PROBLEM TO SOLVE – Say how many of the lines below include the word "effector", and write nothing else.

DATA PROVIDED –
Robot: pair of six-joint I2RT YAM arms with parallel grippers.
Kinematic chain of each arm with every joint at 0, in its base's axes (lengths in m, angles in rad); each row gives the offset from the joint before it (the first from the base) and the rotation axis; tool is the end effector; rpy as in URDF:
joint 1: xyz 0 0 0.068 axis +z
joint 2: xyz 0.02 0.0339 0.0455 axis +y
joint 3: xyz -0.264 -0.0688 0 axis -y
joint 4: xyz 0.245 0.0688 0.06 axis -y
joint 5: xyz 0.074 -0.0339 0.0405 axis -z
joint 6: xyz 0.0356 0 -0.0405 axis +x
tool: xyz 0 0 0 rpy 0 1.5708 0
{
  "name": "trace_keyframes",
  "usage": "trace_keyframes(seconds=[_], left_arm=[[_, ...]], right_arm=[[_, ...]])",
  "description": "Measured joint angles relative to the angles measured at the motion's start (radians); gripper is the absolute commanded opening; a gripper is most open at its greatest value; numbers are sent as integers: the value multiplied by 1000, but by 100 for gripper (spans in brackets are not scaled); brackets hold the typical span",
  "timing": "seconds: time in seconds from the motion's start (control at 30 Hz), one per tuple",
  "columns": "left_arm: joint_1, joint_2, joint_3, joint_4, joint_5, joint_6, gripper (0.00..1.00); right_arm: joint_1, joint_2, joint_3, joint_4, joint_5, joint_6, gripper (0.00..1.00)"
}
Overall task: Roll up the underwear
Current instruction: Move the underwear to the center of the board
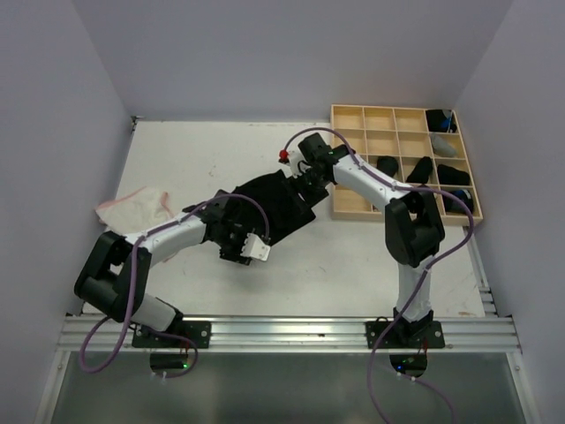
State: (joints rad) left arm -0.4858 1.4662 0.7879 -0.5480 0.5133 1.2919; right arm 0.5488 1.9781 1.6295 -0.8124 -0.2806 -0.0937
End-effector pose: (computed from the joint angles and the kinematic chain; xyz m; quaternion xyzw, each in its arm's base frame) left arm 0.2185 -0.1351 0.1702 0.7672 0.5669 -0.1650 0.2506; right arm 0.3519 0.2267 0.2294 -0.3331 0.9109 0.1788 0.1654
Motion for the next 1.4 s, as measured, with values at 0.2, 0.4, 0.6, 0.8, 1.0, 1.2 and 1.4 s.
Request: trace_keyframes(seconds=[0.2, 0.4, 0.6, 0.8, 1.0, 1.2, 1.4], left_arm=[[-15, 45, -13, 2, -60, 64, 27], [-15, -10, -69, 6, -80, 81, 23], [-15, -11, -70, 9, -82, 70, 24], [-15, -11, -70, 9, -83, 57, 24], [-15, -13, -71, 9, -84, 53, 24], [-15, -37, -92, 9, -98, 54, 20], [-15, -76, -127, 10, -106, 56, 19]], right_arm=[[-7, 59, 33, -38, 30, 6, 53], [-6, 98, 47, -35, 35, 45, 42], [11, 112, 48, -32, 33, 68, 40], [49, 133, 55, -30, 34, 73, 41], [64, 198, 55, -25, 49, 76, 32], [59, 201, 57, -5, 81, 83, 0], [60, 179, 39, 15, 93, 86, 0]])
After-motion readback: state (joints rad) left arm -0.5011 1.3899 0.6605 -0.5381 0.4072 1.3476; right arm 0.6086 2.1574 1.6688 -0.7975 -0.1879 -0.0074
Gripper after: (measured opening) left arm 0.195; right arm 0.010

TASK RESPONSE – 2